November: 95mm over 11 days (average: 84mm over 9 days)
December: 47mm over 8 days (average: 69mm over 8 days)
January: 265mm over 15 days (average: 86mm over 9days)
Yes, January is a bit of a disaster.
It has apparently been the wettest in three decades.
There is a very strong El Niño affect in place. We have been subjected to very intense thunderstorms virtually every second day which dump a lot of rain on us in very short time spans. Weather Bureau warnings of strong winds, potential large hail and flash flooding for the state are a daily occurrence.

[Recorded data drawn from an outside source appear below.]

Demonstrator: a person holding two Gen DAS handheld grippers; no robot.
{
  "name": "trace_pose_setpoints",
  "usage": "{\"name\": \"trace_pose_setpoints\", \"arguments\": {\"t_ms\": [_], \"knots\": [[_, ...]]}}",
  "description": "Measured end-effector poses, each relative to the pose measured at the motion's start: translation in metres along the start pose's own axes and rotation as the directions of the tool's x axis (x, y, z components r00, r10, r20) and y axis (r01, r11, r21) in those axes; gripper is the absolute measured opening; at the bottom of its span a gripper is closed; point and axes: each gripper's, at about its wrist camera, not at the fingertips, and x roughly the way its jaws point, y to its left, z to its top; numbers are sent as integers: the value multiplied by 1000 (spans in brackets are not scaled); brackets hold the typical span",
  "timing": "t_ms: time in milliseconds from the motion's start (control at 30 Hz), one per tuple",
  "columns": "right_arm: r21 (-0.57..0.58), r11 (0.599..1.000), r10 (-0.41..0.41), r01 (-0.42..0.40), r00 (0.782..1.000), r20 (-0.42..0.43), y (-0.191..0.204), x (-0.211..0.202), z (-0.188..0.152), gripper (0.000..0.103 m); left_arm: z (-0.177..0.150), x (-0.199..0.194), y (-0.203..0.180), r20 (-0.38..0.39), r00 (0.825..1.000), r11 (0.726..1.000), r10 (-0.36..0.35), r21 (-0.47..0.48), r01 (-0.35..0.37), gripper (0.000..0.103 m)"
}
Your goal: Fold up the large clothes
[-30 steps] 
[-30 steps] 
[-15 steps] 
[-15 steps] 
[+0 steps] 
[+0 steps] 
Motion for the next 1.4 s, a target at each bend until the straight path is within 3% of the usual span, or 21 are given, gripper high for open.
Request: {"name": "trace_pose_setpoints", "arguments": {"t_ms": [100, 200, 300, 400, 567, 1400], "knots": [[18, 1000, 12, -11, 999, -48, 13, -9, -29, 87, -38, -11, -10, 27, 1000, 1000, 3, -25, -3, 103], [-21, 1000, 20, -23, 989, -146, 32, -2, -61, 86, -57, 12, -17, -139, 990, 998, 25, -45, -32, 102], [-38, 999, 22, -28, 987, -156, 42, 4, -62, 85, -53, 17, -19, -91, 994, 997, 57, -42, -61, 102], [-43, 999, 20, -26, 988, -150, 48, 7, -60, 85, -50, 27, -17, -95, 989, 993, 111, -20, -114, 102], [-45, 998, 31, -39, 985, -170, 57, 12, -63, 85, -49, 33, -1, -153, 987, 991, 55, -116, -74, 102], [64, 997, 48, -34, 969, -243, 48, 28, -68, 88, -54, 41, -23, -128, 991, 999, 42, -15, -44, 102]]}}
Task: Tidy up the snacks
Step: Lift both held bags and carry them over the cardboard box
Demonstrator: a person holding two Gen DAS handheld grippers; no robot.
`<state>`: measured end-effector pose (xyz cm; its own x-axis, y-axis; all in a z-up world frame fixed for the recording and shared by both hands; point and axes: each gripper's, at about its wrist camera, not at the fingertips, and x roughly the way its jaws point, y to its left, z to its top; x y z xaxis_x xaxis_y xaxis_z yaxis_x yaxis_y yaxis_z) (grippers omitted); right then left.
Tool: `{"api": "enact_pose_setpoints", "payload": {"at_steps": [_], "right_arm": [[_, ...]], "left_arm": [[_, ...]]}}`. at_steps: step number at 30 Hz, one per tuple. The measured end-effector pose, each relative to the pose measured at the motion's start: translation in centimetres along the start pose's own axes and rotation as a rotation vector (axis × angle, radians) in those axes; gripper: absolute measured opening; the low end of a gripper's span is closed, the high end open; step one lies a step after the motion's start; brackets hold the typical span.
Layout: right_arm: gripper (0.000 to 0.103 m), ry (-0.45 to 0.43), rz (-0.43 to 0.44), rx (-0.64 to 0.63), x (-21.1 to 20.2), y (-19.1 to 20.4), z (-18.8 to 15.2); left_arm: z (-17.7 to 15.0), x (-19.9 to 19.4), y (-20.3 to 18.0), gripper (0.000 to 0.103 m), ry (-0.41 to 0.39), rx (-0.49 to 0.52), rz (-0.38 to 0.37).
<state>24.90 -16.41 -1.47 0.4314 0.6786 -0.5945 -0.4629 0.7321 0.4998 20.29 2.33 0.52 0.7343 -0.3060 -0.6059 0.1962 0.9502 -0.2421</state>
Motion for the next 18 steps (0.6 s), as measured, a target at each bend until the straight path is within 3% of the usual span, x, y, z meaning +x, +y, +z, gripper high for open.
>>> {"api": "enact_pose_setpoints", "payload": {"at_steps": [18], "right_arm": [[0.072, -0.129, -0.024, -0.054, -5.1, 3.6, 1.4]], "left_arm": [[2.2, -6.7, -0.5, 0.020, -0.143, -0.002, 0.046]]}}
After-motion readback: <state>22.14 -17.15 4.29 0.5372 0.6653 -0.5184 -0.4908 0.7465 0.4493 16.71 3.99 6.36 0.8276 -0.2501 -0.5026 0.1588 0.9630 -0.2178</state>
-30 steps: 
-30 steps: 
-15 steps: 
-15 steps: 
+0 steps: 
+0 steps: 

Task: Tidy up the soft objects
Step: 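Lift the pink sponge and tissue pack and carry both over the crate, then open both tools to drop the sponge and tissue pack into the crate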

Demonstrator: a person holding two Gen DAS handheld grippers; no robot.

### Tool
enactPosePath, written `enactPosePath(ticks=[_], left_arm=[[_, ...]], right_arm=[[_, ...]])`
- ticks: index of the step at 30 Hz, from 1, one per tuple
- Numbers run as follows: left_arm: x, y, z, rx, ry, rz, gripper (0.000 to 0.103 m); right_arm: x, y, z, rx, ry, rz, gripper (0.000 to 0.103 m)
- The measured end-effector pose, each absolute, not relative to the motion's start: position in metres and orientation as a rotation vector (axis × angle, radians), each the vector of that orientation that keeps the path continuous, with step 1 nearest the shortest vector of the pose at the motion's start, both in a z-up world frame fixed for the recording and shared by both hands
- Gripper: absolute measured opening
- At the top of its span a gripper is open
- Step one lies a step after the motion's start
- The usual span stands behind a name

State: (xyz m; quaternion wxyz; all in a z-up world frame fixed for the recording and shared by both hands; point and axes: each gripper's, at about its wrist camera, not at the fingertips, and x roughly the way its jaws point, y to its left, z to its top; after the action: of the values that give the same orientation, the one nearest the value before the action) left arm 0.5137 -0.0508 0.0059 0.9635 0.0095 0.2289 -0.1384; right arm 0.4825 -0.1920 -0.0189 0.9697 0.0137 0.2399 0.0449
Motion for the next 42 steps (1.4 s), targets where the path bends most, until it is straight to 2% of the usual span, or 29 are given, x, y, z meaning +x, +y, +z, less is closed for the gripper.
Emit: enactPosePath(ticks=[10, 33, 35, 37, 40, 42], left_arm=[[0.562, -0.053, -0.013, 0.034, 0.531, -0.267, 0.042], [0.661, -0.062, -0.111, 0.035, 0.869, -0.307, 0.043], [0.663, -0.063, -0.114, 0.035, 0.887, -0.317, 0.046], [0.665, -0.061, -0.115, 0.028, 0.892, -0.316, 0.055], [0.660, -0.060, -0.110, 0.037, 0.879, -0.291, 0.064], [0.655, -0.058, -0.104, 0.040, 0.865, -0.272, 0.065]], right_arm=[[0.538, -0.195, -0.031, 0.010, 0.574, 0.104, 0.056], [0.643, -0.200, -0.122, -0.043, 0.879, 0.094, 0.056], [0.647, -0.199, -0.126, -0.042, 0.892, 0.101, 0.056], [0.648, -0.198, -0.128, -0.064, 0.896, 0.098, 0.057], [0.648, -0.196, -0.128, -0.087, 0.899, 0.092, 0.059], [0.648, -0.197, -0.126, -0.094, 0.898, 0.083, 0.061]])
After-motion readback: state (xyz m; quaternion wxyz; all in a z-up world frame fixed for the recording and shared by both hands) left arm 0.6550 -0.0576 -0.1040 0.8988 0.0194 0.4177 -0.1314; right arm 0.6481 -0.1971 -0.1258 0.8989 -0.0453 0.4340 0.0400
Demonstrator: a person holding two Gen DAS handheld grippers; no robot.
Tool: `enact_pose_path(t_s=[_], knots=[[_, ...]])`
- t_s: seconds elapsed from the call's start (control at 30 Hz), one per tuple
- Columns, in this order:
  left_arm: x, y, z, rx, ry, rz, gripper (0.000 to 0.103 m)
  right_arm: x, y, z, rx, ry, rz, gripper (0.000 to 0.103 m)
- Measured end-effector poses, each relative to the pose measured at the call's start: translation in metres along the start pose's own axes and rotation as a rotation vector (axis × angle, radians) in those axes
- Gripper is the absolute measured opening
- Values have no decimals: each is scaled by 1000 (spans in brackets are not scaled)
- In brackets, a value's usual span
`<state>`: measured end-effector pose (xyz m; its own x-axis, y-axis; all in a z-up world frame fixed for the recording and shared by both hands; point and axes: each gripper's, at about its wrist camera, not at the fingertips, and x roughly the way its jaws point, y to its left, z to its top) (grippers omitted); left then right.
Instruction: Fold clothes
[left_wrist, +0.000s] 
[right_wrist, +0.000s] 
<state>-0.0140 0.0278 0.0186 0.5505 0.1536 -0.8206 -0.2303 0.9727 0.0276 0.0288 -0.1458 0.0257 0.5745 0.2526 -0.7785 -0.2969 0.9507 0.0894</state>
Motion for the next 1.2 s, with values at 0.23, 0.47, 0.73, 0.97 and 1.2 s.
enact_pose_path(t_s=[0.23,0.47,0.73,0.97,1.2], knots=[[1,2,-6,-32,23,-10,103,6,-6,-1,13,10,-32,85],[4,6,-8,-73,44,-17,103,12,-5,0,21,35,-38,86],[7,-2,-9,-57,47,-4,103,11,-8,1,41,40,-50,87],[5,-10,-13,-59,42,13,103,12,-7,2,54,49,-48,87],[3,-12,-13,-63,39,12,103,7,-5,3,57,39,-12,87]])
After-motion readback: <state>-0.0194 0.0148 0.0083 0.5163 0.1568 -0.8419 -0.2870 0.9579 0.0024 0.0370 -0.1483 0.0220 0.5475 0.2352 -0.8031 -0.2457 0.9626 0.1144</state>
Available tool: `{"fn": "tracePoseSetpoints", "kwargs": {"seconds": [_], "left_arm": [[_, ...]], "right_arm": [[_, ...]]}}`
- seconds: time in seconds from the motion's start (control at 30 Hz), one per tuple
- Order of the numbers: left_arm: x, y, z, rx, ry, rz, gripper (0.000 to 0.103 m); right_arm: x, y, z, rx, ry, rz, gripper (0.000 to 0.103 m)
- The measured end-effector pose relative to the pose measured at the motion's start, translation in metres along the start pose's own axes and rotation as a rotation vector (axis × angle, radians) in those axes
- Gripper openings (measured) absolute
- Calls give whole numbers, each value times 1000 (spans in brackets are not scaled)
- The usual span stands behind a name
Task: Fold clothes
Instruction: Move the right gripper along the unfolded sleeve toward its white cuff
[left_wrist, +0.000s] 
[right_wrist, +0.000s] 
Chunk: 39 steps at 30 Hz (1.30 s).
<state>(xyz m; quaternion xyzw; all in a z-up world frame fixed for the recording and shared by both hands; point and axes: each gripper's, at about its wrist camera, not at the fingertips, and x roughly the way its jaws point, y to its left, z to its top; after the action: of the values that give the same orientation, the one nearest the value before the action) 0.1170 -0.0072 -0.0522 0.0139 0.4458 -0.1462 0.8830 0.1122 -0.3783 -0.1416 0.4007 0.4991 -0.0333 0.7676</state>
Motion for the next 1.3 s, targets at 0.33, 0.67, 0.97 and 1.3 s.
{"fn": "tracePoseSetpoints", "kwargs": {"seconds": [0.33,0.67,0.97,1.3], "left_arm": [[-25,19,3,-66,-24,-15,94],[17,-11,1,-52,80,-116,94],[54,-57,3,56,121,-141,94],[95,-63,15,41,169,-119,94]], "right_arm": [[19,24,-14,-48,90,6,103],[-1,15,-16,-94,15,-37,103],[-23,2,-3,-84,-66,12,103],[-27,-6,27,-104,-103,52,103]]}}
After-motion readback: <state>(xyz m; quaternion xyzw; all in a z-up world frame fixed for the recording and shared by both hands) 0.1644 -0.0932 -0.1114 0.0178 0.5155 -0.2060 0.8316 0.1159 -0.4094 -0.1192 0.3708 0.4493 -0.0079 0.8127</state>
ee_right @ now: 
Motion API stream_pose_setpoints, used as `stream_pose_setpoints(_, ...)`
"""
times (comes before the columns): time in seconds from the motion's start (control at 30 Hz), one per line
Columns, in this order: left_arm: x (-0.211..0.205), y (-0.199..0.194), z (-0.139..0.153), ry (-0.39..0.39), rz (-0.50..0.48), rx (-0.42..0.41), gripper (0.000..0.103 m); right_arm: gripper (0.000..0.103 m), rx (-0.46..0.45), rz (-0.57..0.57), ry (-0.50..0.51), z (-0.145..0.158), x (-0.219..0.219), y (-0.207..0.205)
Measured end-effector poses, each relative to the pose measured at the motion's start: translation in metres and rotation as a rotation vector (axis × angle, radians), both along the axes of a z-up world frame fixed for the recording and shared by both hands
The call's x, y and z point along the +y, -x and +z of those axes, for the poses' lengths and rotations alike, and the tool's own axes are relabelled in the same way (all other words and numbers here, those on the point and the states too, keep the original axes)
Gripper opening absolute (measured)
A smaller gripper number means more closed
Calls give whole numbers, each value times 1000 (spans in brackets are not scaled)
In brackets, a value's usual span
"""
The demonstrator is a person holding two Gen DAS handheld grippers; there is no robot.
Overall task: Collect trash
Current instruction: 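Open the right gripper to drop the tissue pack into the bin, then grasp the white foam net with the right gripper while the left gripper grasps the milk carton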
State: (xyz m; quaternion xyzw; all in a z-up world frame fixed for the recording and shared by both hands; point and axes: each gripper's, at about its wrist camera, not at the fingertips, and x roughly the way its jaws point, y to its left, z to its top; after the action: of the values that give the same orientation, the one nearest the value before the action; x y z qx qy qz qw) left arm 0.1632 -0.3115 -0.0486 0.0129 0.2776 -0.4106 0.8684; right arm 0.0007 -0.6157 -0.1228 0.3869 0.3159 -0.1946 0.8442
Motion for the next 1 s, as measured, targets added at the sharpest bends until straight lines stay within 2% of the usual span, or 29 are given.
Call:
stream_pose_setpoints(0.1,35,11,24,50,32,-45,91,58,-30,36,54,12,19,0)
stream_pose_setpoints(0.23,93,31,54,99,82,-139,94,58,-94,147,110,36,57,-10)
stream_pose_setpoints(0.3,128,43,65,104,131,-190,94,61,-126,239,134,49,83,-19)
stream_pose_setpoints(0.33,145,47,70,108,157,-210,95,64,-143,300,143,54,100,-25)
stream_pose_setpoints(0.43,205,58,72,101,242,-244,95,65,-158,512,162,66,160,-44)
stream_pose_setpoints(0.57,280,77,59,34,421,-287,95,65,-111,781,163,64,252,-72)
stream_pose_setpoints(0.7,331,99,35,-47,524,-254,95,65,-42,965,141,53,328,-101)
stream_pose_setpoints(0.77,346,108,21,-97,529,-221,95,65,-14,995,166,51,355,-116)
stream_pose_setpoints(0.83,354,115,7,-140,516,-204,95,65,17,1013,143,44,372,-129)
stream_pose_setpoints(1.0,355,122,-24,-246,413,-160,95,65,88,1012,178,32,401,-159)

We have tested the Baume (sugar level) of both Semillon and Tempranillo. We are a few degrees short of an acceptable level in both. A taste and seed maturity test of the Pinot Noir confirmed it needs more time and a formal test is a week or so away. The late variety Cabernet Sauvignon won't be subjected to testing for at least another 3 weeks or so.
Currawong and Satin Bird

The birds have now become aware of the bountiful supply of food behind the netting and are looking for every way of getting in. So far one or two have been successful and it's a constant battle to find and patch up the holes. They, especially the satin birds, are very resourceful and inspect all the vulnerable areas eg. joins, on a continual basis. The currawongs swing back and forth on the netting sides using their long beaks to sneak a berry or two.